Hospital readmission rates are regarded as a valid quality measure for SNFs:

  • CMS data show top ¾ rate < 17%
  • Bottom ¼ > 23%
  • Authors conclude the relationship between readmissions and quality of facility is not an artifact
  • High rates may damage hospital-SNF relations
  • Hospitals penalized by CMS for readmissions
  • Increased burden on U.S. healthcare ($9.41 million in Idaho alone)
  • 20% of Medicare beneficiaries discharged to SNF
  • One in four patients discharged to a SNF is readmitted within 30 days
  • Two-thirds of these readmissions may be preventable

Note: Risk stratification can occur during both admission and discharge.
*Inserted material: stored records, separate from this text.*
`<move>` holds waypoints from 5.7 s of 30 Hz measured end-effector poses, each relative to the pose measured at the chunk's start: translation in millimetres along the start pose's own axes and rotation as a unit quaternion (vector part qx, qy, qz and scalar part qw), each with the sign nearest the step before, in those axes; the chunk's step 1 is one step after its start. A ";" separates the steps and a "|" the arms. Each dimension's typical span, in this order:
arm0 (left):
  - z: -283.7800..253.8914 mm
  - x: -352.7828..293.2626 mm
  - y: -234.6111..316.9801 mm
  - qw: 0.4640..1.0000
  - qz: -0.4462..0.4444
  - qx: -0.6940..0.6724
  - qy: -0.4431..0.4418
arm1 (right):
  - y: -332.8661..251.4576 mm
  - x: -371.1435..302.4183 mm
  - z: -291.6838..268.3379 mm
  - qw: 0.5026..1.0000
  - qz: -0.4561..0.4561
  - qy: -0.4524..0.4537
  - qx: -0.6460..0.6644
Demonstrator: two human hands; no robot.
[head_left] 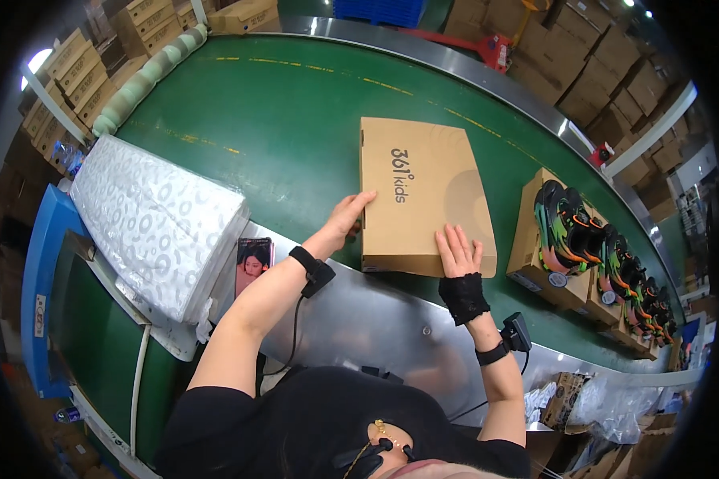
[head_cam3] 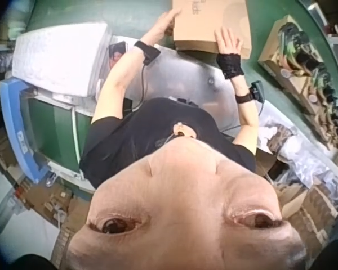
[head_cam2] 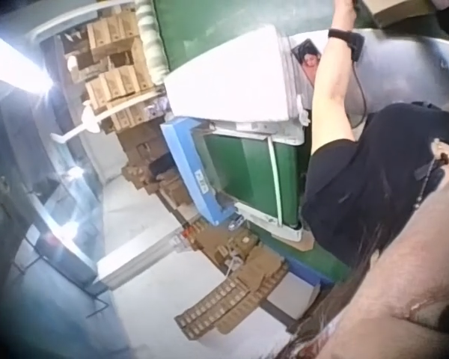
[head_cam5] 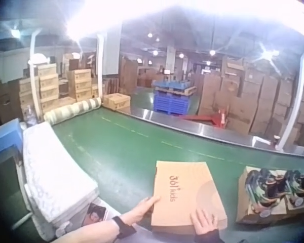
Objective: Packing pairs of shoes into shoeboxes along a conveyor belt in a factory setting.
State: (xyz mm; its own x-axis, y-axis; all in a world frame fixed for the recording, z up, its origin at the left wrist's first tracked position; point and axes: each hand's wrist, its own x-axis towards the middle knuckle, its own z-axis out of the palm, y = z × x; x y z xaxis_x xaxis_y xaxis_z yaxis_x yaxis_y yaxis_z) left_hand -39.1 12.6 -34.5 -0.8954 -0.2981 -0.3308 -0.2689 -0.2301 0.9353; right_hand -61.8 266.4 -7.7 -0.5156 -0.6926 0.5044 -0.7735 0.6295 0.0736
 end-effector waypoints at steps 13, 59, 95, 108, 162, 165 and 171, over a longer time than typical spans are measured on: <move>-55.9 -96.6 72.2 0.972 0.110 -0.200 -0.057 | 11.9 -8.6 -95.2 0.962 0.047 0.263 0.062; 101.9 -38.1 125.0 0.812 0.480 0.302 -0.136 | 95.8 48.4 -69.4 0.895 0.202 0.118 0.381; 2.3 -11.8 44.2 0.992 0.110 0.066 0.001 | -3.3 -14.8 -155.5 0.795 0.218 -0.119 0.554; 63.5 -57.0 151.4 0.964 0.144 0.212 -0.074 | 9.4 -15.4 -137.5 0.929 0.147 -0.139 0.310; -141.9 -185.7 -29.6 0.742 0.080 0.603 0.282 | 167.8 -87.9 -114.7 0.468 0.437 0.100 0.761; -151.8 -195.9 -12.5 0.762 0.045 0.612 0.208 | 187.8 -93.2 -104.8 0.446 0.465 0.090 0.760; -268.4 -190.9 21.0 0.663 0.131 0.603 0.424 | 162.7 -93.4 -112.8 0.373 0.469 -0.020 0.800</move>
State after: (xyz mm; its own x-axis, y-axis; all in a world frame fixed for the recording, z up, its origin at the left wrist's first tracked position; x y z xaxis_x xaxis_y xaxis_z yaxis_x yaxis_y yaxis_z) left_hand 221.4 -184.0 14.6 -0.5843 -0.7117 0.3900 -0.6891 0.6889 0.2249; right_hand -98.0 473.3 54.2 -0.8162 -0.4568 -0.3538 0.5420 -0.3933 -0.7427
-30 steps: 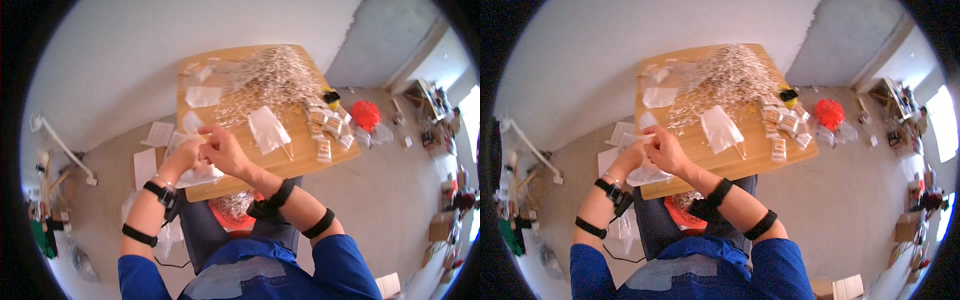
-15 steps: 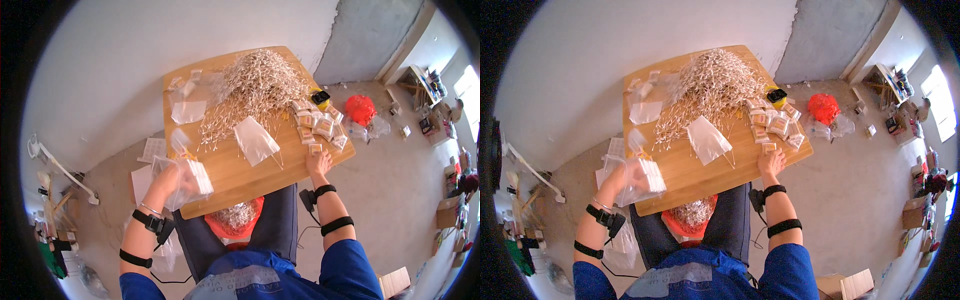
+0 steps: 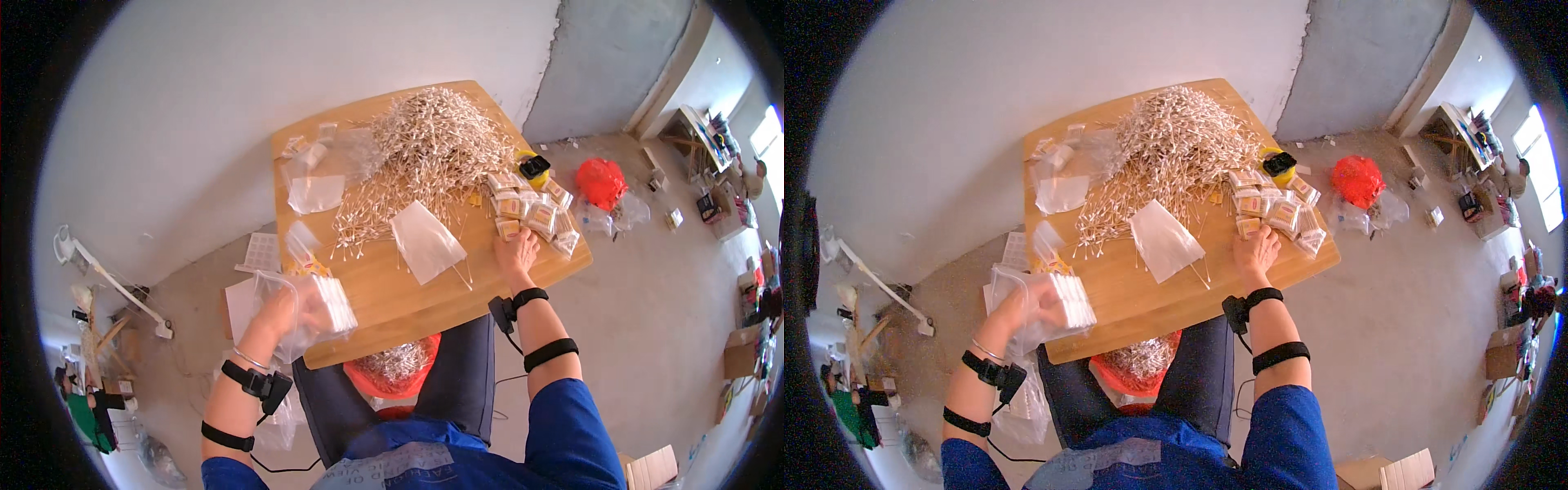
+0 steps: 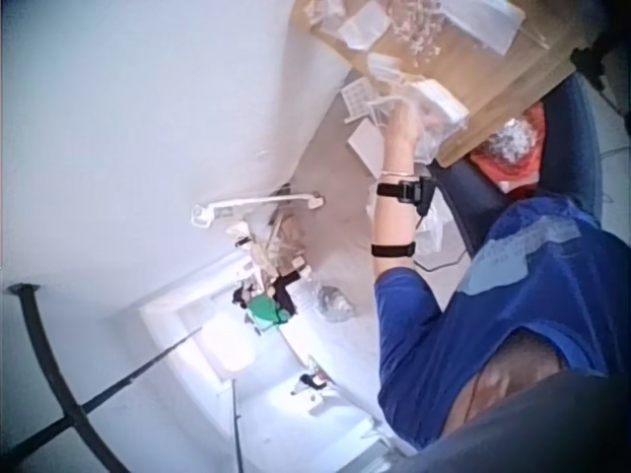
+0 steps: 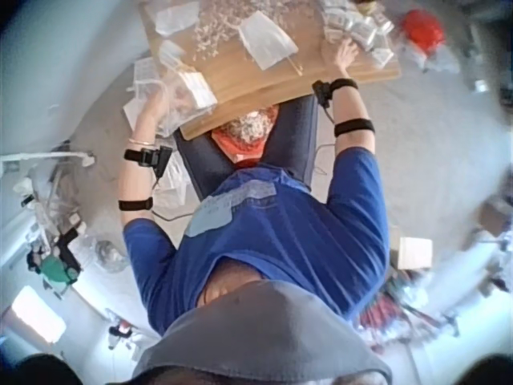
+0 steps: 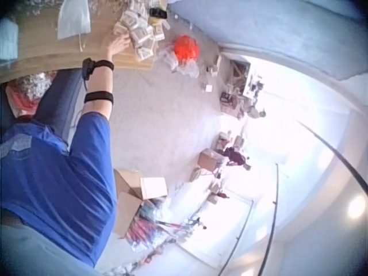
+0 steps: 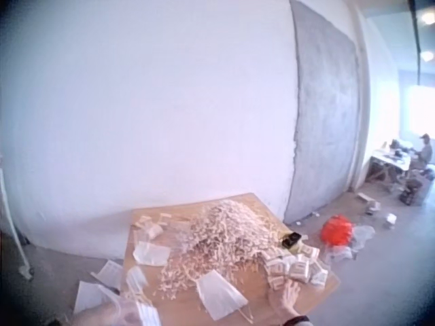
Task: The person repeatedly picks up small packets of cotton swabs from a wooden table and places them into a larger clear plastic bag. They arrange the packets inside the bag and occasionally adjust the pile of loose swabs on the table. The task continues with the same repetitive packing motion throughout the clip.
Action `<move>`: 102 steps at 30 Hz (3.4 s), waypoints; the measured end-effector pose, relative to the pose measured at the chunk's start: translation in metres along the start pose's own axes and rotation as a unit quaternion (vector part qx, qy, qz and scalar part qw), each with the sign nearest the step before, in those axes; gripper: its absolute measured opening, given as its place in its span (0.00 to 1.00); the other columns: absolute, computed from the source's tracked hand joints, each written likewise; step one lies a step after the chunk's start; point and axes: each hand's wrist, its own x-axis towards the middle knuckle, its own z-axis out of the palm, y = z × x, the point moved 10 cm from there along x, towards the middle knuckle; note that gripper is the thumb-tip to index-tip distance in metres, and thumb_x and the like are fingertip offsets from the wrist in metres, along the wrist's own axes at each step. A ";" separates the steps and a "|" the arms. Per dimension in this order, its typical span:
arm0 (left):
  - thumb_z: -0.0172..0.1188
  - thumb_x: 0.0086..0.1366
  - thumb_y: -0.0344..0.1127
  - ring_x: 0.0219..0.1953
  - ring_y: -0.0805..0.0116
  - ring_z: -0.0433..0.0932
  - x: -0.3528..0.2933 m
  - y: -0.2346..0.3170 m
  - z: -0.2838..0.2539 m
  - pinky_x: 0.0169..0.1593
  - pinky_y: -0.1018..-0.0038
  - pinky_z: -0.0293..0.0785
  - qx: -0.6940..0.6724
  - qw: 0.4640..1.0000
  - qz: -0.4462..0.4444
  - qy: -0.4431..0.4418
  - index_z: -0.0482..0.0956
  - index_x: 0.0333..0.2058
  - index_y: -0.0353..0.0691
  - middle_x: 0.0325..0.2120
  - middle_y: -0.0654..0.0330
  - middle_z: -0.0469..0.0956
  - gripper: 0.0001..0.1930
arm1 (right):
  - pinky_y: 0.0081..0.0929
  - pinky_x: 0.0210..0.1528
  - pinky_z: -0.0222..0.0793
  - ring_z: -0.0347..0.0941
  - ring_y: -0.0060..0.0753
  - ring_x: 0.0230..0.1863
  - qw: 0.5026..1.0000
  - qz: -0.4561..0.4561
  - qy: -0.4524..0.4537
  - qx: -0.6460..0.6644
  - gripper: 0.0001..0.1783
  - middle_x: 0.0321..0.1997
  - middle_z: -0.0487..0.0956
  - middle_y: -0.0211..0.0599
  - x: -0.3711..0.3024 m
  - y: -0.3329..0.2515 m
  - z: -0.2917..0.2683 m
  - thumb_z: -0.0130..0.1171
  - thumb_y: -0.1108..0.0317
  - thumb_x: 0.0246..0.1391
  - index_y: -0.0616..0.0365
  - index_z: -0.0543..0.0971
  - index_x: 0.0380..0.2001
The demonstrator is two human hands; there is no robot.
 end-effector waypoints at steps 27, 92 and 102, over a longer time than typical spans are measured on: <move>0.64 0.53 0.30 0.36 0.55 0.78 -0.039 0.071 -0.050 0.40 0.66 0.73 0.176 0.983 -0.047 -0.008 0.75 0.41 0.35 0.33 0.49 0.78 0.15 | 0.42 0.65 0.53 0.56 0.45 0.65 0.816 -0.535 -0.139 -0.167 0.32 0.61 0.65 0.33 -0.099 -0.077 -0.001 0.59 0.69 0.45 0.43 0.68 0.57; 0.59 0.57 0.36 0.23 0.67 0.78 -0.142 0.002 -0.078 0.27 0.70 0.71 -0.255 0.851 -0.014 0.458 0.78 0.38 0.35 0.21 0.55 0.79 0.12 | 0.33 0.46 0.71 0.76 0.43 0.42 0.676 -0.575 -0.451 -0.098 0.29 0.39 0.79 0.46 -0.339 -0.366 -0.019 0.69 0.65 0.37 0.61 0.76 0.47; 0.58 0.58 0.37 0.19 0.67 0.76 -0.132 0.008 -0.076 0.24 0.72 0.68 -0.257 0.876 0.006 0.408 0.78 0.37 0.36 0.17 0.56 0.77 0.12 | 0.40 0.45 0.74 0.71 0.49 0.53 0.586 -0.690 -0.247 -0.345 0.20 0.47 0.78 0.44 -0.359 -0.364 0.030 0.61 0.68 0.43 0.59 0.76 0.43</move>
Hospital Scoring Validation

  • Kim et al. validated use of the tool in 2016
  • Risk stratification
  • All cause readmission 30.9%
  • Low risk (0-4) 15.4%
  • Intermediate risk (5-6) 28.1%
  • High risk (>7) 40.9%
  • Those at high risk tend to be those who are younger (mean age 72.8), likely to be on dialysis and discharged to subspecialty service

 

Discharge Risk: Function Out-Predicts Co-Morbidities

  • Main tool of use: Functional Independence Measure
  • Motor subscale out-predicted cognitive subscale
  • Motor subscale
  • Eating, grooming, bathing, upper and lower body dressing, toileting, bowel/bladder management, bed to chair transfer, toilet transfer, shower transfer, locomotion, stairs

Prediction At Discharge Using FIM Categories

  • Patients dependent in any category of mobility — 50% increased odds (OR= 1.50)
  • Patients dependent for self-care — 36% increased odds (OR = 1.36)
  • Patients dependent for cognition — 19% increased odds (OR= 1.19)
  • All compared to 8.5% for those independent in ⅔ categories

Additional Performance Measures Useful for Prediction

  • 10 Meter Walk Test
  • Functional Reach Test
  • Six-Minute Walk Test

Using the above data, we can assess and stratify patient risk for hospital readmission, as well as predict discharge safety using valid outcome measures based on the current best evidence. By providing evidence for risk, facilities may decrease rates of hospital readmission and justify the need for ongoing services to better meet patients’ needs.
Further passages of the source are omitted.